About the project: Portland-area Measure 110 addiction recovery providers and law enforcement are partnering to save lives and help people living outside with addiction and unmet behavioral health needs. The project is part of a broader effort to curb public drug use without criminalizing addiction, giving police a new tool to connect people with lifesaving interventions like detox, basic needs referrals, addiction treatment, mental health and medical care, and other supports. Providers staff each pilot with culturally and linguistically-specific outreach teams and secured emergency shelter, detox, and treatment beds for those who need help. 

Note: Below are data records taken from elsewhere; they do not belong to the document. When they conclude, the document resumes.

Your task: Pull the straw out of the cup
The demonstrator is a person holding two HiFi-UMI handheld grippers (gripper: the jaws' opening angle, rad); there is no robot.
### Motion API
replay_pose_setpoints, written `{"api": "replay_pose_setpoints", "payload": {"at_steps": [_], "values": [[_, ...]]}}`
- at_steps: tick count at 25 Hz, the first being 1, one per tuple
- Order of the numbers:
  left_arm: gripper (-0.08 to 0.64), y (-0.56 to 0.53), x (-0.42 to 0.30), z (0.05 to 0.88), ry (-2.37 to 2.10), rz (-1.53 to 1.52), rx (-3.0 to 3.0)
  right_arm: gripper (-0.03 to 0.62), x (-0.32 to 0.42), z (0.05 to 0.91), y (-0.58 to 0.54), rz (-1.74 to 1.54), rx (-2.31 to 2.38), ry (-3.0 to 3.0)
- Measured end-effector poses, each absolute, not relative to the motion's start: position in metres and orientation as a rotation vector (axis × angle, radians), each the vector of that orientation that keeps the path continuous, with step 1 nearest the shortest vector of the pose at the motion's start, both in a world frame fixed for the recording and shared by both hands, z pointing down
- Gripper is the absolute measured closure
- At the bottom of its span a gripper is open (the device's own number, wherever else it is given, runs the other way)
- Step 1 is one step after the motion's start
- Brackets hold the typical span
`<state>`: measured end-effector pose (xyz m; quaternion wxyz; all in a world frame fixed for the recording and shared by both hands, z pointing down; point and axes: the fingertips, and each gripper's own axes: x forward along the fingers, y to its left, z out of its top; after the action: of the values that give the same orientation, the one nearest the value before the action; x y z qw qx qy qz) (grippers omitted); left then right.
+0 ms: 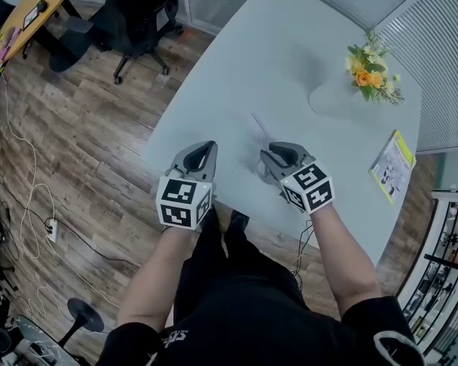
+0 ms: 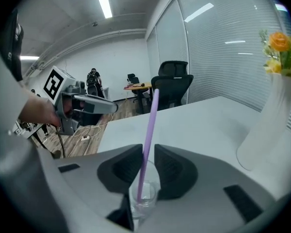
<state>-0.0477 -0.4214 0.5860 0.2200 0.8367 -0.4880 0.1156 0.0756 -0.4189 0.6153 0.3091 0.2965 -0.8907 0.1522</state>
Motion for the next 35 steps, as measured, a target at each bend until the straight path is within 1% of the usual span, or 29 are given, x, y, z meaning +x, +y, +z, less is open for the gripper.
{"api": "replay_pose_setpoints", "payload": {"at_steps": [2,5,6,19,35], "values": [[0.551,-0.42,-0.05,0.586,-1.351,0.319,2.311,0.516,0.075,0.616,-0.418,0.386,0.778,-2.343],[0.551,-0.419,-0.052,0.584,-1.351,0.314,2.309,0.558,0.075,0.615,-0.419,0.38,0.782,-2.33],[0.551,-0.419,-0.052,0.582,-1.352,0.312,2.309,0.561,0.075,0.615,-0.419,0.386,0.789,-2.329],[0.551,-0.424,-0.064,0.546,-1.342,0.28,2.36,0.566,0.082,0.578,-0.423,0.457,0.919,-2.36],[0.549,-0.436,-0.095,0.462,-1.271,0.235,2.523,0.566,0.086,0.451,-0.422,0.421,1.214,-2.513]]}}
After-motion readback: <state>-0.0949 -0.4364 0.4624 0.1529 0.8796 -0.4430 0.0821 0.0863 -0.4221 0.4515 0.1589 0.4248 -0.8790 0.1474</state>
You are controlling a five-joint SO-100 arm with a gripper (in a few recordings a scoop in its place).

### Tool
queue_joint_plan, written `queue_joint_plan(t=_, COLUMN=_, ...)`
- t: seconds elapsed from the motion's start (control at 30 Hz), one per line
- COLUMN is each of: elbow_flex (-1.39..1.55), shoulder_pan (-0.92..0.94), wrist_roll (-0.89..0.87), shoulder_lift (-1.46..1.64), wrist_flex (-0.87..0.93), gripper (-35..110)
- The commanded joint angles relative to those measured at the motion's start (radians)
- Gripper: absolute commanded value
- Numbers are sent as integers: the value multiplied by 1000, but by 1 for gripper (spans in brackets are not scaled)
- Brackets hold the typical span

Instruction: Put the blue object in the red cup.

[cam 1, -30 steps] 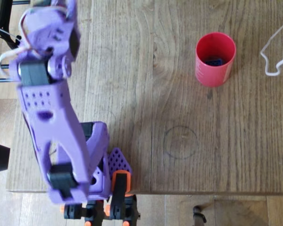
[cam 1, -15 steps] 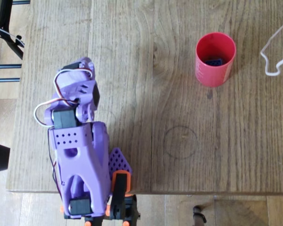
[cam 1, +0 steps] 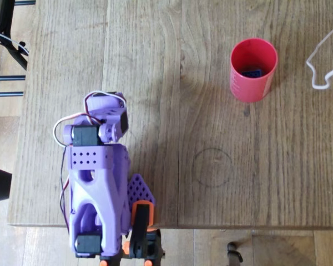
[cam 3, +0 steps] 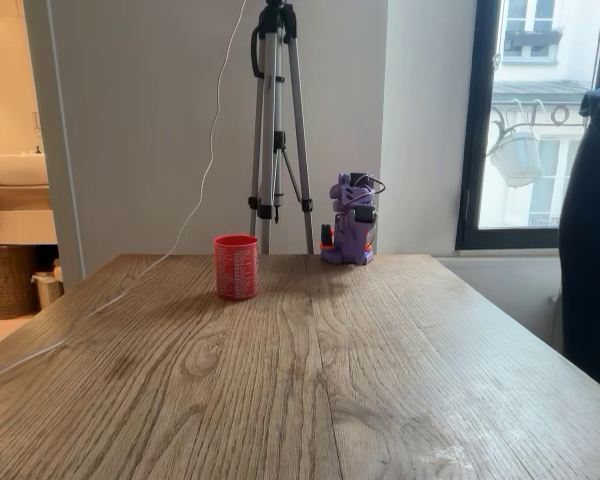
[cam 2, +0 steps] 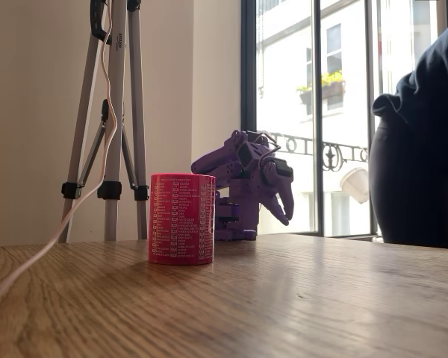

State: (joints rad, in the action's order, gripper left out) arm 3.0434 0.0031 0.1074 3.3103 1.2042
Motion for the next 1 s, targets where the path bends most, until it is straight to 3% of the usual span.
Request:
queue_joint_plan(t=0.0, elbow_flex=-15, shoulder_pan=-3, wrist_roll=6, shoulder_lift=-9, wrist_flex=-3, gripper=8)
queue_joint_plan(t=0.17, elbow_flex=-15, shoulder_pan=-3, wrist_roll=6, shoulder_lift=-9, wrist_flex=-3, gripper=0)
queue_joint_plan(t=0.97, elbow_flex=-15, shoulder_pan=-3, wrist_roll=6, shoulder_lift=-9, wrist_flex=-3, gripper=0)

How it works: When law enforcement encounters someone using drugs in public, they offer them the opportunity to meet with a trained outreach worker. If the person agrees, an outreach team is deployed to their location within 10 minutes or less. If that person wants services, the outreach worker attempts to get them same-day access to care. If same-day care is not available, outreach workers maintain contact to support the person with their services plan, while also working to navigate wait lists and other barriers to get them access to care as quickly as possible.

Public health data shows that most individuals utilizing Measure 110 services go directly to providers. Similar programs that exist elsewhere demonstrate that when police are facing public drug use, having an immediate way to connect people with services is demonstrably more effective than issuing a citation alone.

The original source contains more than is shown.